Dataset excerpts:

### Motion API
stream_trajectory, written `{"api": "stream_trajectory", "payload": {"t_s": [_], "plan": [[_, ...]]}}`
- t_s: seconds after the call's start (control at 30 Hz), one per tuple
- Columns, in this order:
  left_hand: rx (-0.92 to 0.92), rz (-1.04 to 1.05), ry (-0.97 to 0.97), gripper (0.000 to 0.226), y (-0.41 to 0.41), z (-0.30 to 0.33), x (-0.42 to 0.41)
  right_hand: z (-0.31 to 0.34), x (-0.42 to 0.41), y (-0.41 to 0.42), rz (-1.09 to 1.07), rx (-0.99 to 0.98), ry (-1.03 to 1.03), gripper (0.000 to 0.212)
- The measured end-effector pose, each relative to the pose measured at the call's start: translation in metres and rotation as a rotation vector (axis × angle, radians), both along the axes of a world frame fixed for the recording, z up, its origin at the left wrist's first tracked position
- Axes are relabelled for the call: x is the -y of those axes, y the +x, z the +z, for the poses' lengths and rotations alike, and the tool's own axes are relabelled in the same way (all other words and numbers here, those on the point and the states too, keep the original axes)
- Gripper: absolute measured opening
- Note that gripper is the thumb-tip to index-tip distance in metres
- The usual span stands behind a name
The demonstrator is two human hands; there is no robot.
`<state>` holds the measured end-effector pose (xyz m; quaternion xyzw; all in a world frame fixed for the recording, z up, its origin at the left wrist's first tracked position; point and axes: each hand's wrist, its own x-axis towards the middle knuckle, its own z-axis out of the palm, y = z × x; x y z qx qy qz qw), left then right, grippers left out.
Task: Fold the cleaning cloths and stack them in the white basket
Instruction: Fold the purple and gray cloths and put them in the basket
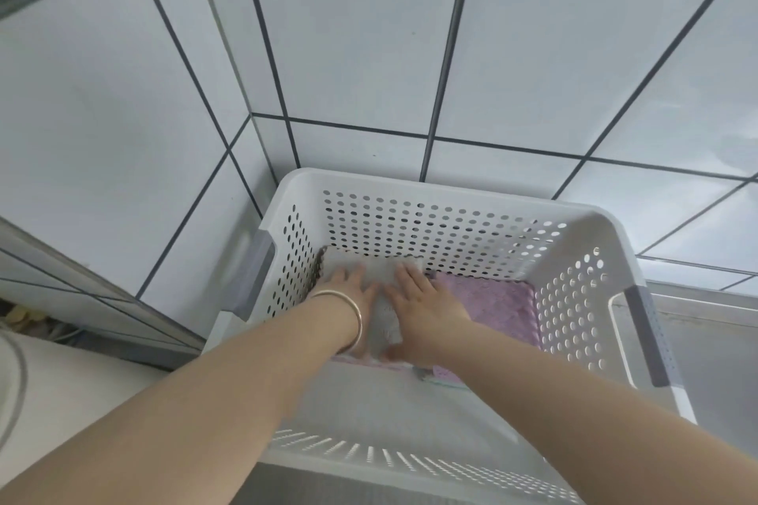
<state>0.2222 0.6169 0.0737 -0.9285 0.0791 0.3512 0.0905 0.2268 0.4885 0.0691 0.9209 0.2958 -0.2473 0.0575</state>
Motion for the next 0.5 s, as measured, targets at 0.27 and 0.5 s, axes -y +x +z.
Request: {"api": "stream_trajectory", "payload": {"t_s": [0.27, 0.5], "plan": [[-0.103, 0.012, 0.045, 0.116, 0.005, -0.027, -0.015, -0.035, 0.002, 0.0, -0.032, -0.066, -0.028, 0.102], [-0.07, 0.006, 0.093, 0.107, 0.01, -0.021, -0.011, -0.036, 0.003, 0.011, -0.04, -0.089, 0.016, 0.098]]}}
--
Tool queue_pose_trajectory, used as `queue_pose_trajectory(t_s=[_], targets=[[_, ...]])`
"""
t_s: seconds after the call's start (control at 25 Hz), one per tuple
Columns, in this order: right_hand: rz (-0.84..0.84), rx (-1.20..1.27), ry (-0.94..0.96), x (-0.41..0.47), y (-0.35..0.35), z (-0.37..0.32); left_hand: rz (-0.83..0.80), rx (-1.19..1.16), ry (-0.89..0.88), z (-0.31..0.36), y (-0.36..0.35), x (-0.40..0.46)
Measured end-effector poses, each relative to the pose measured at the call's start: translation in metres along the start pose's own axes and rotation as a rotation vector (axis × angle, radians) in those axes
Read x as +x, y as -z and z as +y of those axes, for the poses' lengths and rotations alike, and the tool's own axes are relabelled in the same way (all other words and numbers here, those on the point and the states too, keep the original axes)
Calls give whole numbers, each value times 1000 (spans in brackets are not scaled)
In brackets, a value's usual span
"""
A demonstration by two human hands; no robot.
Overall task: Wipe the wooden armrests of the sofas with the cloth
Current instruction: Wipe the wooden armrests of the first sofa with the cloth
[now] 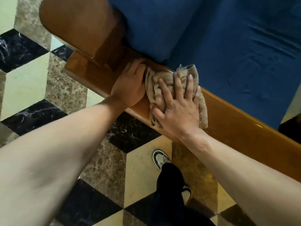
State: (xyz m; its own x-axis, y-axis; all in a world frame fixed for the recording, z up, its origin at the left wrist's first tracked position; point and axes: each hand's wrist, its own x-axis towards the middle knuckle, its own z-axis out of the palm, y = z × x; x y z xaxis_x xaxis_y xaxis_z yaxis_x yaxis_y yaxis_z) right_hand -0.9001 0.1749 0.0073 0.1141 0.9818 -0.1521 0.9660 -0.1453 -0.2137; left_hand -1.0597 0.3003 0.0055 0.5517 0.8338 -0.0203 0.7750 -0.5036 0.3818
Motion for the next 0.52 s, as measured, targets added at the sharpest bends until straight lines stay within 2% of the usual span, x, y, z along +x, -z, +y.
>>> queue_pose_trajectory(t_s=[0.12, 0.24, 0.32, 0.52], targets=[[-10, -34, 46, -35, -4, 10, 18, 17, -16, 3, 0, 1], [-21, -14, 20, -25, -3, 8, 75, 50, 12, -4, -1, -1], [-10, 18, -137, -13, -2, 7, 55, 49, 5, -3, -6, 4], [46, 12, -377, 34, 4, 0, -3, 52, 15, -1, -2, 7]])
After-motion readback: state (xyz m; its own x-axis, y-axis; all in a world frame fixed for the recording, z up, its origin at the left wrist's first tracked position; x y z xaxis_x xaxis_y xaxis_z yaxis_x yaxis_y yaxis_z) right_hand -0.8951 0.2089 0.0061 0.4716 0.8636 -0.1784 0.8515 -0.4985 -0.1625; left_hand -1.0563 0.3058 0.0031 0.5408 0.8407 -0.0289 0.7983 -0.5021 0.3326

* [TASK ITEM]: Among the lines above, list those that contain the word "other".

* [SOLUTION FOR THIS PROBLEM]:
- Axes are relabelled for the call: x is the -y of those axes, y the +x, z the +z, for the poses' lengths and rotations alike, and the tool's own axes are relabelled in the same way (all other words and numbers here, those on the point and the states too, keep the original axes)
Read x as +x, y as -z and z as +y of those axes, for the poses' lengths and rotations alike, and the tool's own axes are relabelled in the same way (all other words and numbers here, those on the point and the states too, keep the original axes)

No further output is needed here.